また,この断層ができるときに「地層にはたらいた力」を模式的に表した図として 適切なものを,次の1,2 から1つ選び,記号で答えなさい。
図1の柱状に図を図2の標高に地表が来るように高さを合わせると次のようになる
あ と い う と えはカギ層となる ァ残灰の層は同じ標高にある。
あの地点標高235mの地表から15m下なので220m
うはそれよりも標高は10m高いので230mに火山灰の層がある。
よって、断層はBにある。
上盤が下盤よりも下のほうにずれているから、これは正断層で両端から引っ張られている。
よって1になる
ポイント
他県では地層の分野では双眼実体顕微鏡の使い方が出題されている。
ルーペは花のつくりでしか出てこないがそれを出題するところが山口県の問題らしいところである、分野をまたぐのが山口県では多い。

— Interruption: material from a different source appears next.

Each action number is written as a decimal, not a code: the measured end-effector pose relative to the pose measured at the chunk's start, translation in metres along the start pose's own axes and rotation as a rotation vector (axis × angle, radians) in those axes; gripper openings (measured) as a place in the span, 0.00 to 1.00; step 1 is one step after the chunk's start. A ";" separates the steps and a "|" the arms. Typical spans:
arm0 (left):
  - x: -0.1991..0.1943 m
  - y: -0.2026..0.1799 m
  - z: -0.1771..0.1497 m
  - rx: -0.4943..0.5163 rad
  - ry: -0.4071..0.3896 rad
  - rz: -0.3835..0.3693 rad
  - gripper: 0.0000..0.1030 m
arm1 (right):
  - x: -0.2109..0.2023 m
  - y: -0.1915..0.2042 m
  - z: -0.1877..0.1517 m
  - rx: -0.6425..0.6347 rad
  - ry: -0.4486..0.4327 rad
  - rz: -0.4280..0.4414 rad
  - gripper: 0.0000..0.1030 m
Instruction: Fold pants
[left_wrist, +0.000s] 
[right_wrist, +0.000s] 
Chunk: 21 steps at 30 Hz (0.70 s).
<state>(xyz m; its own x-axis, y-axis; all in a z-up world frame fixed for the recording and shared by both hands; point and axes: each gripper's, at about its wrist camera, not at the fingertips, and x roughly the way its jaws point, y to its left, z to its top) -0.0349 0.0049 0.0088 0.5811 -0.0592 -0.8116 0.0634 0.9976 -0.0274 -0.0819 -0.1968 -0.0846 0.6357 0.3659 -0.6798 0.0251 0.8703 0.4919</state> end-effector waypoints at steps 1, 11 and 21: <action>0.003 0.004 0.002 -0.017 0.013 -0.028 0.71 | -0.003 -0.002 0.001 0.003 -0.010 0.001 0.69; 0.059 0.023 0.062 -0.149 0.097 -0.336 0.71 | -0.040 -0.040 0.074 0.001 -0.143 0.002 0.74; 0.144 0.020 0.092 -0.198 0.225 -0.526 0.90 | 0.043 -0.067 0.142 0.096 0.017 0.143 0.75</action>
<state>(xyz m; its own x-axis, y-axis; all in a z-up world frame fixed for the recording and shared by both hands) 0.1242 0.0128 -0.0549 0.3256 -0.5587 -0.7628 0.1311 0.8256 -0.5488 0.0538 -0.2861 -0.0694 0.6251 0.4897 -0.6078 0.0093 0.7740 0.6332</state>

鉱物の分類に関しては、一つ選べという問題なので解きやすい。
有色鉱物をすべて選べという問題の場合、1,3,4となりむずかしくなる。
この問題は易しめである。
「岩石を観察したところ、安山岩であった。無色鉱物はどれか」という問いだとむずかしくなる。
火山灰は急激に冷やされるので火山岩である
火山岩は
色 白 灰 黒
ねばりけ 大きい 少し 小さい
火山の形 ドーム型 成層火山 楯状火山
鉱物の種類 石英が多い 長石が多い 無色鉱物はほとんどない
というように、安山岩というキーワードで色は灰色、ねばりけは少し、長石を含む
ということを言わなくてはいけない。
最後の柱状図に関する問題である。柱状図を用いた問題では地層が南北、東西、どの方向に傾いているのかを聞く問題が多く、断層がないというのが多い。
今回は断層があるパターンである
それも、断層は東側が西側より低く 断層面が上磐が東側になっている。
正断層と逆断層の違いは中学の教科書には詳しくふれていないが、上磐が落ちていることから正断層というのを答えなくてはいけない。
断層面が逆で上盤が西側なら火山灰の層は上に持ち上がっていることになるので、
これは逆断層になり、両端からおされている形となる。